O guia publicado pelo Ministério da Saúde em 2014 se opõe ao nutricionismo – recomendações alimentares centradas em nutrientes, não em alimentos – e utiliza como parâmetro a classificação NOVA, que organiza os alimentos segundo o propósito e o grau de processamento, e não de acordo com o tipo de nutriente predominante no alimento.
Segundo Flauzino, hoje as pessoas são levadas a crer que é mais importante comer carboidrato ou proteína do que alimentos em si. Enquanto o mais importante é comer o que quiser com equilíbrio, explica. De acordo com a nutricionista, todos os alimentos são permitidos, sem a necessidade de dietas da moda. “Dá para ter uma alimentação saudável sem dietas restritivas, quando você começa a comer alimentos in natura, diminuir processados, cozinhar, e sem a necessidade de focar somente na nutrição”.
Para ela, ingerir alimentos considerados menos saudáveis em uma festa não deveria ser questionado, porque comer é um ato social também. “Não é correto comer sorvete todos os dias, porque pode causar problemas de saúde, mas tudo bem em determinadas ocasiões, como uma reunião familiar. Isso também é promover saúde”.

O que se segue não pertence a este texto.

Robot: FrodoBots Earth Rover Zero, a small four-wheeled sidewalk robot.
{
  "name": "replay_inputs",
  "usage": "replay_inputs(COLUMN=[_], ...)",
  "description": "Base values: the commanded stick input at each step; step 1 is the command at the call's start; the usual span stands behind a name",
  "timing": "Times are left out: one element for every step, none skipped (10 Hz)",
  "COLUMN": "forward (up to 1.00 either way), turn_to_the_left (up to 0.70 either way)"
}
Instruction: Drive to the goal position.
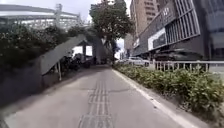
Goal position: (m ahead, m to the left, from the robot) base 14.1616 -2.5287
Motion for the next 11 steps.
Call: replay_inputs(forward=[0.45,0.45,0.45,0.45,0.45,0.45,0.45,0.45,0.45,0.45,0.45], turn_to_the_left=[0.0,0.0,0.0,0.24,0.27,0.0,0.0,0.0,0.0,0.0,0.0])
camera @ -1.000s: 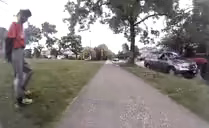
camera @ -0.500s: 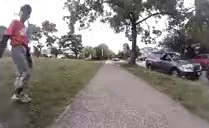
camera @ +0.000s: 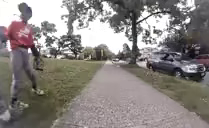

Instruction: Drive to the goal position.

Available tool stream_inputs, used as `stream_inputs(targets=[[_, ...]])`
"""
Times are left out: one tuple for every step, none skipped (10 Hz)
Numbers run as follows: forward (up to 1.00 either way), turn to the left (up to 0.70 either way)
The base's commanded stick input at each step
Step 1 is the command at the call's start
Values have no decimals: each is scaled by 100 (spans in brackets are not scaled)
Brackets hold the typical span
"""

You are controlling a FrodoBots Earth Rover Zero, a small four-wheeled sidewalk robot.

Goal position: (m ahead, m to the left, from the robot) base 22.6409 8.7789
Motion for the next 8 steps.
stream_inputs(targets=[[70,0],[70,0],[70,0],[70,0],[70,0],[70,0],[70,0],[70,0]])
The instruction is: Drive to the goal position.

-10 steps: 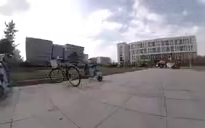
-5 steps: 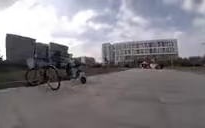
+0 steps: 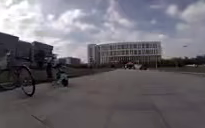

A nutricionista destaca que ser contra dieta não quer dizer que ela não apoie o emagrecimento de pessoas que querem perder peso. Mas, antes de receitar qualquer alimento, é importante entender o contexto que a pessoa vive e o motivo de querer emagrecer.
“Quando alguém me procura para o emagrecimento, eu trabalho os motivos da demanda. Em 99% dos casos, não é a primeira vez que a pessoa está tentando emagrecer. Então, quero entender o que aconteceu antes e de onde vêm essas expectativas”.